A MATHEMATICAL ASSURANCE: BAYES’ THEOREM
Though we’ve already figured out Bobby’s chances of turning pro, there’s another way to confirm our findings. This alternative method involves Bayes’ theorem. This theorem helps us calculate the updated probability of a hypothesis (in our case, Bobby turning pro) after obtaining new evidence (Bobby entering the academy).
The formula is expressed as follows:
ab/[ab + c (1 − a)]
where
a is the prior probability, i.e. the probability that Bobby will turn pro before we know his test results (0.001, as Bobby is one among 1,000),
b is the probability of Bobby entering the academy if he will turn pro (which is 100%, as all pros in Bobby’s world are academy graduates), and
c is the probability of Bobby entering the academy if he won’t turn pro (which is 50 out of 999, as out of the 999 kids who won’t turn pro, 50 will enter the academy).

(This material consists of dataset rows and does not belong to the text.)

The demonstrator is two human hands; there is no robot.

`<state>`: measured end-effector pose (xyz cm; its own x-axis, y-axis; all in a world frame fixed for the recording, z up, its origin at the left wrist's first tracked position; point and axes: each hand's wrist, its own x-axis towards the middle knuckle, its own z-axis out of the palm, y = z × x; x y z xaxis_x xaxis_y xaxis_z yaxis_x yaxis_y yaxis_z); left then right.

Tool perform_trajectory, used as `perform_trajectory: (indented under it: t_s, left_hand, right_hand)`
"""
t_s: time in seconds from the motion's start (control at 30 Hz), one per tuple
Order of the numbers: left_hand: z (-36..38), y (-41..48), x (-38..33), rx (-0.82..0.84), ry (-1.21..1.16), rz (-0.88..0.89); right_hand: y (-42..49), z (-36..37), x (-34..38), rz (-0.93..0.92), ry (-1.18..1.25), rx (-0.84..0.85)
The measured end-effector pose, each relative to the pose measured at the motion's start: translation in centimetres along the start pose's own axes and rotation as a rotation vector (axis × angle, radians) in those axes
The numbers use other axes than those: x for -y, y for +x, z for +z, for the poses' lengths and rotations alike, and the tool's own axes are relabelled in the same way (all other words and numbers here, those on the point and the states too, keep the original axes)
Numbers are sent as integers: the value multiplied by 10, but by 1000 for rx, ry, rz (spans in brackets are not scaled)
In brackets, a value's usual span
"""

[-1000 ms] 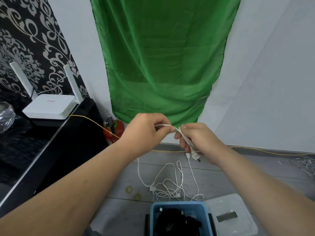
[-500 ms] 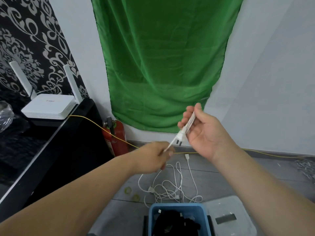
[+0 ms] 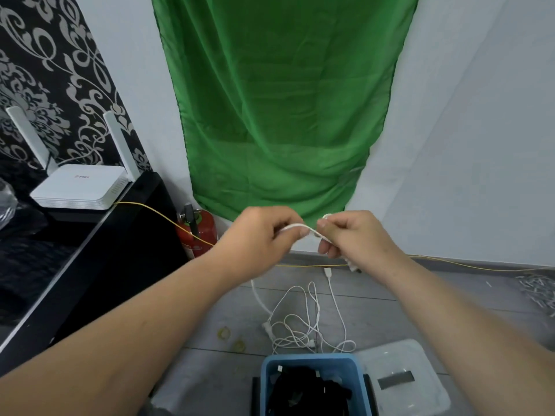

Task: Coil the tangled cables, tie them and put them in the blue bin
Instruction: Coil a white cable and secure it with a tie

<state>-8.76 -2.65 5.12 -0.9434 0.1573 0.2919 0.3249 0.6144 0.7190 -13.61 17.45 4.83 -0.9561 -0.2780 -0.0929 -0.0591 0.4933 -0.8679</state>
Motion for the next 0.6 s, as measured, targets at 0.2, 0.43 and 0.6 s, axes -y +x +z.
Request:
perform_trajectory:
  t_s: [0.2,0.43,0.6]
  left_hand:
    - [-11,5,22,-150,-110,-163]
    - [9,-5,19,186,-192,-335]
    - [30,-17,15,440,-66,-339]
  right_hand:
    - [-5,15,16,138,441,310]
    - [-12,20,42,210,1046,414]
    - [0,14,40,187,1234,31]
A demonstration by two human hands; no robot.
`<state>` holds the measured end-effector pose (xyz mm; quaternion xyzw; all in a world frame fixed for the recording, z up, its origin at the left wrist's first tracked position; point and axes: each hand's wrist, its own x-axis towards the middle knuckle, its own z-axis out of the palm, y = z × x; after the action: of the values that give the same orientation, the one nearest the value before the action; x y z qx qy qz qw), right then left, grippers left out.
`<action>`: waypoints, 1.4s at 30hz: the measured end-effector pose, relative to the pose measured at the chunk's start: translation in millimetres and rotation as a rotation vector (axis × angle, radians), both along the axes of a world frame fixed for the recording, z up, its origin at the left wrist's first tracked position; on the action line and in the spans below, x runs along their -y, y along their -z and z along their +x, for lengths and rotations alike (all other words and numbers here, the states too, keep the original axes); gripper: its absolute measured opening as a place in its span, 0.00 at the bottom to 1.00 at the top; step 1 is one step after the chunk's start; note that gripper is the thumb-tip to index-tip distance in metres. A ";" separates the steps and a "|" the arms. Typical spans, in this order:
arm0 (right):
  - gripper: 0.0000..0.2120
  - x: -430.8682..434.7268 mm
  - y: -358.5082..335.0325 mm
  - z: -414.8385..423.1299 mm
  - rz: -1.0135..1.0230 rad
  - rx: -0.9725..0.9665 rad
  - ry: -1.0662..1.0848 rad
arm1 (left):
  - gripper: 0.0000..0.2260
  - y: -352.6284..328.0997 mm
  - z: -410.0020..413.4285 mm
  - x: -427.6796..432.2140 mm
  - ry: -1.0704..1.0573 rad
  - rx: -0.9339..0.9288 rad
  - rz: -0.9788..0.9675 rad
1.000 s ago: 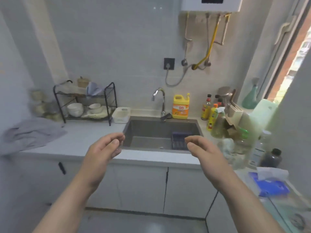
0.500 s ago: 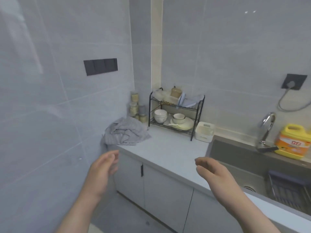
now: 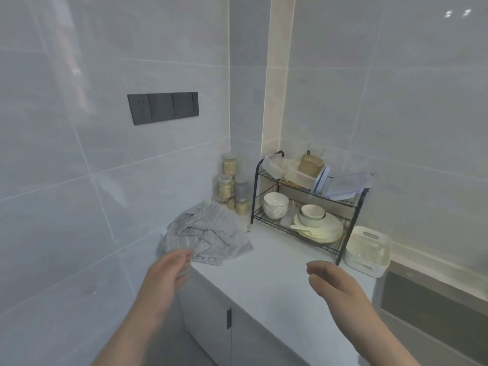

By plugging these values into Bayes’ theorem, we confirm that Bobby’s chances of becoming a professional, despite gaining entry to the academy, are not 95% as one might think, but around 1.96%.
CRUNCHING NUMBERS: THE HARD REALITY
To summarise, let’s analyse the situation numerically. Among the 1,000 kids applying for the academy, 50 will be accepted but won’t make it to professional status. One will eventually turn pro. So, out of the 51 kids admitted, only one will become a professional. Therefore, the chance of becoming a professional tennis player if you enter the tennis academy is 1 in 51, or roughly 1.96%, unless there is some additional information that we need to take into account.
THE TWIST: A SUCCESS STORY
Despite the low probability, Bobby turns out to be the exception. He defies the odds and ends up winning the Australian Open under a different name.
CONCLUSION: BEYOND THE NUMBERS
Bobby’s story highlights how statistical probabilities can mislead our intuition. Understanding these concepts is crucial, whether assessing the future of a tennis player or interpreting medical test results. Despite the odds, individuals like Bobby can defy statistics, reminding us that while numbers describe populations, they don’t predetermine individual destinies.